Elinor follows Ted and Gina through the winding streets of a strange neighborhood. Ted seems familiar with the route. He and Gina don't appear to talk on the way. She gazes out her window and Ted looks straight ahead, never checking his rearview mirror. Elinor manages to mute The Lion King, but the animals flicker on the back windows of the minivan. "Did I mention that I'm mortified by this car?" Kat, a stay-at-home mom, asks Elinor on a daily basis. The two became fast friends when they discovered that they share a dry sense of humor, and they're both former English majors who partied a little too much in college. Elinor thinks of Kat as her road not taken-the mother of three boys who love to play touch football with her in the front yard. Kat says Elinor is her road not taken-a successful lawyer whose husband beams when he talks about how good Elinor is at her job. Of course, most of their friends pull off both the well-paying career and the terrific kids. But Kat and Elinor have confessed to each other that they've never felt capable of both.
Finally, Ted pulls into a town-house complex. Elinor wonders what to do next. Until recently, she's been an ace problem solver-settling compensation disputes, fending off litigation, handling difficult employees. One employee who hadn't been taking his meds insisted that the CFO was talking to him through his car radio. Another woman tried to claim her wedding cake in her expense report. Now Elinor wants an easy solution to the Gina Problem. She imagines busting out a whiteboard in their living room at home, Ted sitting before her on the sofa. Gina, she'd write on the whiteboard, breathing in the chemical smell of the erasable marker. Then she'd draw an X through the name.

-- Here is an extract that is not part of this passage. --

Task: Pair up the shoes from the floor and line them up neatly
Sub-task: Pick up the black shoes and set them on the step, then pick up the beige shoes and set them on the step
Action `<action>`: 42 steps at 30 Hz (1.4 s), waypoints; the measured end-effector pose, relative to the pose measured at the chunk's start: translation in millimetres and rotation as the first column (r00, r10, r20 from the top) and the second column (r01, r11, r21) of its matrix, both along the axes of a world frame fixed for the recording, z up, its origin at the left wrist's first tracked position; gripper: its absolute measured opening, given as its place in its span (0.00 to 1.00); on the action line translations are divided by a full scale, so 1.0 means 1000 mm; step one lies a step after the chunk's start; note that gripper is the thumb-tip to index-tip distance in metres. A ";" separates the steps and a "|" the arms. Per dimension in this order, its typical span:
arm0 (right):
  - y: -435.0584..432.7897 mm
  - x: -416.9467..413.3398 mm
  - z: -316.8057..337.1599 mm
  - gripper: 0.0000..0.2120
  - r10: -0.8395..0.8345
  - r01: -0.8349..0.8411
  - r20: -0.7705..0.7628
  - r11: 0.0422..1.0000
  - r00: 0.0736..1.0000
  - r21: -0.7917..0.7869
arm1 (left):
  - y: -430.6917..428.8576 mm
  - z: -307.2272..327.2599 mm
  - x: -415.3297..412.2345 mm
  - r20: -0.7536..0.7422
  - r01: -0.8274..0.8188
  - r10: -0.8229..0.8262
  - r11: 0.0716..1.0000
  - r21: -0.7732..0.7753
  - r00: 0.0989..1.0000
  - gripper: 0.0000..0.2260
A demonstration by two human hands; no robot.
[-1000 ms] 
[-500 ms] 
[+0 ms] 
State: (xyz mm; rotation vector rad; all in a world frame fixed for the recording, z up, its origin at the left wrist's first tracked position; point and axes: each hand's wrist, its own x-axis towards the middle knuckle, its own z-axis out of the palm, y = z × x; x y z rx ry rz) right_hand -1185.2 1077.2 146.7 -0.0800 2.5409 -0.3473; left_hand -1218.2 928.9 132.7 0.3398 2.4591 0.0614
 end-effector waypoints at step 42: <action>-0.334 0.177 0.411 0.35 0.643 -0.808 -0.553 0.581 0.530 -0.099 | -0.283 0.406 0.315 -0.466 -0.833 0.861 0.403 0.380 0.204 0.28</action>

She drives past Ted and Gina as they park, observes which unit they hurry into, then pulls into visitor parking. The gravel walkway is cold and sharp under her bare feet. The whips of a sprinkler sting her calves as she makes her way between buildings to Gina's backyard.
Hunkering behind a low row of newly planted poplars, she peers out over the deck and through the sliding-glass doors, hoping Gina won't draw the curtains. The condo is a split-level deal with a combination kitchen/living room/dining room on the first floor. Ted sits at the kitchen table, drumming his fingers. Gina bounces down the stairs in a short kimono robe, wet hair slicked back. No makeup, no blow dryer necessary. Long sleek legs. Elinor runs a hand over the pooch of her belly.